All things equal, I am skeptical about 10% difference regarding python itself. It has to be something specific to OS. As I cited, I came across the statement that Linux is much more efficient in forking the process when you use multiprocessing module. Also, it has been stated that LInux handles opening of the files more efficiently, which would explain your better result in Disk I/O.
I have ditched Winz entirely several years ago, so I don't have the reference anymore. I am firmly in the Linux camp, but nevertheless think that 10% diff in either OS favor, points to something being configured wrong in the OS.

Hi 6yaNYCjm5m,

Thanks!

Another question: Which streaming quote provider are you using? Almost all "retail grade" providers require a windows component installed and I need a pure Linux streaming quote solution. Thanks!
 
Wow, what a rare treat. Among the literally THOUSANDS of worthless posts, a gem. Congratulations. Well written, informative, and wet my appetite to work a bit with Python to get my feet wet. I run a fully systematized platform in .NET (yes that is correct), AMQP based messaging bus, capable to run a bit more than 1 million ticks on a back test basis. I have whatever library support I need, I wrap some of the older C++ libraries to use as well. I use IB's Fix Gateway and a high speed data feed (not IB's), my engine seems to not have any issues to subscribe to several thousand symbols (essentially pretty much most developed Asian cash equity markets). I heard a lot of Python, but then I have also heard a lot of how people back test in Matlab and I used it extensively but always ended up being disappointed because of inherent limitations. To be honest I believe at this point only a capable C/C++ engine is able to beat the specs my system has in terms of data processing power, both back test and real-time.
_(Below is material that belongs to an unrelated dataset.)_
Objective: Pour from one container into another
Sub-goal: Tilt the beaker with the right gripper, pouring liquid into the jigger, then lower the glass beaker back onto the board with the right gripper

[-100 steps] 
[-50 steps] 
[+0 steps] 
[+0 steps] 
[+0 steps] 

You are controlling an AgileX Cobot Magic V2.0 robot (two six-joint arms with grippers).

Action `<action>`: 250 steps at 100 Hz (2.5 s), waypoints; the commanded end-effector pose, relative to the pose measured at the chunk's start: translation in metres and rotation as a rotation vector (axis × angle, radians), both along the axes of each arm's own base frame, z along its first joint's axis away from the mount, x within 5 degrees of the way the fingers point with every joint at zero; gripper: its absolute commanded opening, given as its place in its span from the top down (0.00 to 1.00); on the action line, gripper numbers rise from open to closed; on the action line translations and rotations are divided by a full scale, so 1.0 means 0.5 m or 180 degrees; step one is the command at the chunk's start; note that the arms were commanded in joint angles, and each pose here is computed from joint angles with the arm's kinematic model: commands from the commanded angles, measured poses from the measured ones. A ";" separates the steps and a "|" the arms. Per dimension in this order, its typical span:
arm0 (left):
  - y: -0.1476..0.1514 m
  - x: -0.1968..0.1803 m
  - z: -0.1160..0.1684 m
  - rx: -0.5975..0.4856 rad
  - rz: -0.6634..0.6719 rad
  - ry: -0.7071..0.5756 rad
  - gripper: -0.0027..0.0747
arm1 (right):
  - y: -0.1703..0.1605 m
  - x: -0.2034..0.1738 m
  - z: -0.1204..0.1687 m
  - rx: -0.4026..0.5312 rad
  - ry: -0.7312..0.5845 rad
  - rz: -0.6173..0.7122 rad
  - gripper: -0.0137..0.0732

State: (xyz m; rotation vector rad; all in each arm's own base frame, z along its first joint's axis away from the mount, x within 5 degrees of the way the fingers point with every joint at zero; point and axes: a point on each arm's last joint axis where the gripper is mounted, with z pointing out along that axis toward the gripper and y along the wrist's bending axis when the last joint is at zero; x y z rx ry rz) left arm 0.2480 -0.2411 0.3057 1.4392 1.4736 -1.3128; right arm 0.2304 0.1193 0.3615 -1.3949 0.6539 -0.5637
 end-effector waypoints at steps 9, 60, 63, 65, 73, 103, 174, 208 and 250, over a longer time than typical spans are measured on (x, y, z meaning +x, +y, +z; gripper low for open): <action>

Am not writing to brag but to show all this can be had with .Net, the platform all programmers decry and belittle for raw speed. I beg to disagree. I am not a programmer by heart, I traded discretionary derivatives (including market making) for years before getting into pure quant space and pretty much everything I know about programming and what I have coded I learned all on my own. It can be done.
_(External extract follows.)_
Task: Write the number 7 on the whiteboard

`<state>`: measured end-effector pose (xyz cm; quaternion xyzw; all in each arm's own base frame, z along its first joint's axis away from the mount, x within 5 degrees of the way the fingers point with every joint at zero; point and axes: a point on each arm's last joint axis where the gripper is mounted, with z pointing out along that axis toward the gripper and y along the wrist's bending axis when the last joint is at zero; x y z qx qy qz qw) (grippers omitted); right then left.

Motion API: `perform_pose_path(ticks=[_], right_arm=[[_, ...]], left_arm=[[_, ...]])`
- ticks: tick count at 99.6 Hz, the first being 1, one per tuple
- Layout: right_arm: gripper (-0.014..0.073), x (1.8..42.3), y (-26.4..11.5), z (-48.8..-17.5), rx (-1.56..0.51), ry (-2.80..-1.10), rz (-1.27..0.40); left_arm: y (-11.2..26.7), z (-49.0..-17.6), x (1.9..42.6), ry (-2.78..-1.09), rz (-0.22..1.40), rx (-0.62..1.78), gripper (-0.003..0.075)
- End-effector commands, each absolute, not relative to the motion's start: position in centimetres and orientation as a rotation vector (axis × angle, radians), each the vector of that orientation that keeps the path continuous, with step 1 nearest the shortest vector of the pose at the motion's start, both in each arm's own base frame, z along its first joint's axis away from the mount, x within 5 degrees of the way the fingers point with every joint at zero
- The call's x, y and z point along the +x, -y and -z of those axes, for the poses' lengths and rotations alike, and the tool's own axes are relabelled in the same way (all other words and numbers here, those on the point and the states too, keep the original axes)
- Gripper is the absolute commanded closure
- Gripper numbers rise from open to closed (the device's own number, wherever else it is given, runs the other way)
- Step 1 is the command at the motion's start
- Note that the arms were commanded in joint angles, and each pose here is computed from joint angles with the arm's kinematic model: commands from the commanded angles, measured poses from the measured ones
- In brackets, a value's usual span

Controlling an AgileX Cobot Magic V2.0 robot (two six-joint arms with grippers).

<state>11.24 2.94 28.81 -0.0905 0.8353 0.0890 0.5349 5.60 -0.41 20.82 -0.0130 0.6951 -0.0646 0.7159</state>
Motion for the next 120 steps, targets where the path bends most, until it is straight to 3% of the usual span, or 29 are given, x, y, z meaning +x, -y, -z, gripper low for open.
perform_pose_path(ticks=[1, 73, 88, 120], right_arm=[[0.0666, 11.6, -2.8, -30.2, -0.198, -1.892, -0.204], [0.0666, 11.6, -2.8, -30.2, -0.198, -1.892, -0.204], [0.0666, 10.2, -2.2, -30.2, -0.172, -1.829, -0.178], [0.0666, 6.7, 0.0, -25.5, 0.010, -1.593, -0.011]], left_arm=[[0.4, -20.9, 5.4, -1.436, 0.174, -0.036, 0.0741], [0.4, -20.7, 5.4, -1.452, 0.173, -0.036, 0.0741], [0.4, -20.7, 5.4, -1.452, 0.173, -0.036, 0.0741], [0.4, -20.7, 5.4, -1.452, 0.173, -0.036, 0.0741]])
One thing I fully agree with you, without having used Python yet, and maybe I am way too opinionated (my nature), but without being able to vectorize I would not even give Python a try. Thanks for the long post and tips on libraries, definitely helps me to get started.

Cheers


Quote from 6yaNYCjm5m:

All the way.
Best kept secret out there, although not sure if one can call it a secret, because it's open source, most likely bunch of people just don't go around evangelically preaching about it. By the way, since living completely in the open source world for several years, I can breathe again.
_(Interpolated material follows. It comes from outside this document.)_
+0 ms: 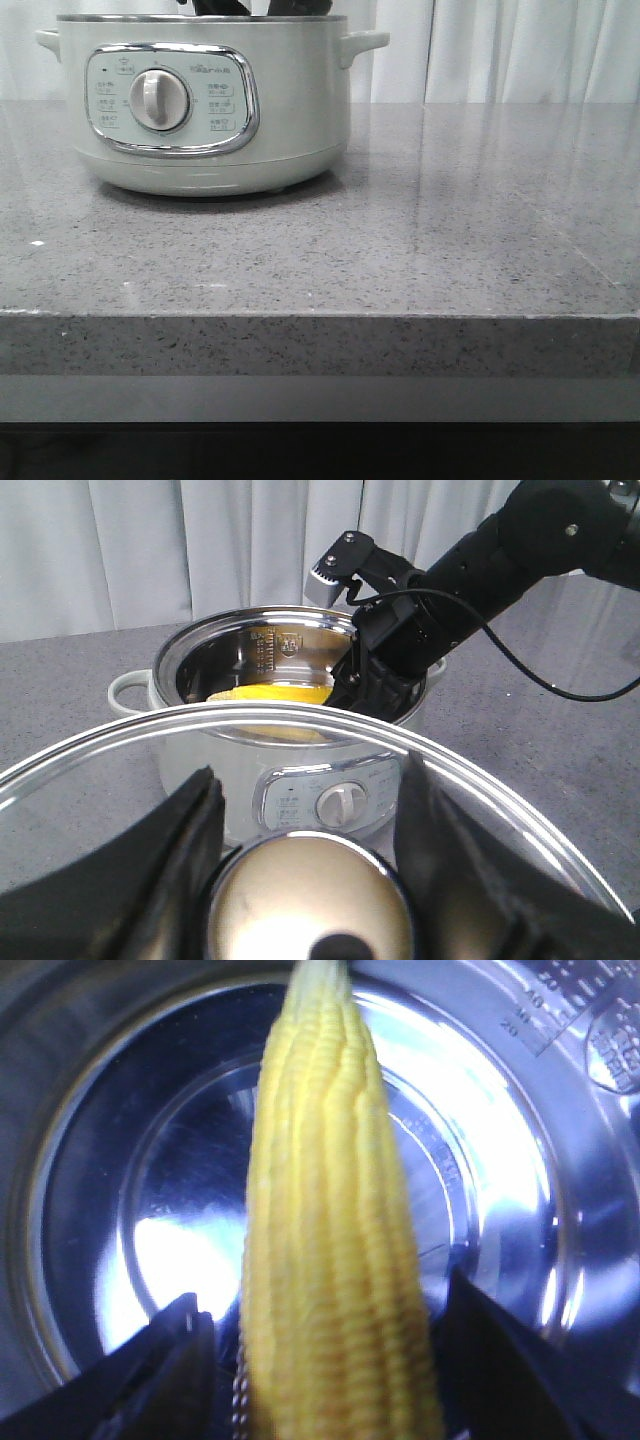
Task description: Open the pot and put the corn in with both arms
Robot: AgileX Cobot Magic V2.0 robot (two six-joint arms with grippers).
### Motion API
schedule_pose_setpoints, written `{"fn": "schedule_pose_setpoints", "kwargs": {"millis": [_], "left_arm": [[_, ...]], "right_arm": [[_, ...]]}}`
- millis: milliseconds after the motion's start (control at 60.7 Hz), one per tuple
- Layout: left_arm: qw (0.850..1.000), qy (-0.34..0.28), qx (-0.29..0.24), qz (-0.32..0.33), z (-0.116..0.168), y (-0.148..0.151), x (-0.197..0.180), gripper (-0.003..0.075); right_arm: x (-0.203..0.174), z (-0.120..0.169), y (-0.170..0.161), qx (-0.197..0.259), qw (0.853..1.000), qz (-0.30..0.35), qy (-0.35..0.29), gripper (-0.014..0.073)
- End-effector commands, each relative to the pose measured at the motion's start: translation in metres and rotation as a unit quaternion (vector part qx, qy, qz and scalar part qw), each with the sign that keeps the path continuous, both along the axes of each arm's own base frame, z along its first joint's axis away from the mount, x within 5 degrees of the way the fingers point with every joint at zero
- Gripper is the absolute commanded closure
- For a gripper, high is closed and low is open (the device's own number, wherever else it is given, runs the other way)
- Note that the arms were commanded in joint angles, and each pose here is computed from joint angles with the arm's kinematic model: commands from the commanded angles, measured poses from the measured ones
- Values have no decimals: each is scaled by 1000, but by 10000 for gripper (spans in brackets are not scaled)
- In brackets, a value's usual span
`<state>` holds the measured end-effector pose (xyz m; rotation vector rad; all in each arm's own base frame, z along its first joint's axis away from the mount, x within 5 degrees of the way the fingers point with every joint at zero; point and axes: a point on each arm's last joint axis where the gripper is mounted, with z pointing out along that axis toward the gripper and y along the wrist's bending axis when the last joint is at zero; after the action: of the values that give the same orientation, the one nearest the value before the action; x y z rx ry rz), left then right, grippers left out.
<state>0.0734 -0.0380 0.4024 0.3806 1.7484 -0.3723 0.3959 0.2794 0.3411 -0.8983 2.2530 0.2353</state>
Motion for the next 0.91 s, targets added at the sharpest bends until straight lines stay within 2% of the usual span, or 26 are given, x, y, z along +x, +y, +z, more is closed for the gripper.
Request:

Back to Python environment.
Beautiful simple syntax, easy to use, gazillion libraries. Most important, excellent performance, contrary to most uninformed opinions out there. That would be most obvious in backtesting where you would most likely face some serious volume. In Eorder to get there you have to grasp properly issues surrounding large volume processing (keyword "vectorization") and get yourself some popular libs (scipy/numpy). As a result, you have the ridiculously easy environment to code with performance approaching C levels. If you really crave terminal speed, with some expanded coding you can use Cython and get the C compiled code (not really necessary in most cases). If not the most popular environment in scientific community, it is definitely one of the most popular. Best combo of simplicity in use and performance.

Coming from the 25+ years in corporate world, I really, really can't stand what's going on within the IT these days, namely and primarily with Java crap, all those stupid frameworks and insane levels of OO-obsession. I dont' care at all about the closure, apparently it's a big deal for some people. That's exactly the thinking that derailed the whole thing after C++ became fashionable. The OO-obsession has it's place, of course, but instead of having it in moderation and in places where it is appropriate, there comes the Java and now I can not even fart without wrapping it into the class and let my kids inherit it instead of wafting it in a strightforward and efficient manner. Whatever man ...
If you try using Python native code and build some objects, inherit them 55 times, add couple of loops and you will be waiting for half an hour to sum up single symbol daily ticks. I do not suggest going through this painful discovery exercise, my comparison is similar to the database world: "normalize until hurts and then de-normalize until works", where in programming "try objects
until hurts and go back to functions until works". Don't get me started on the web crap either, somebody is going to try to show me how much I am missing in XML "programming".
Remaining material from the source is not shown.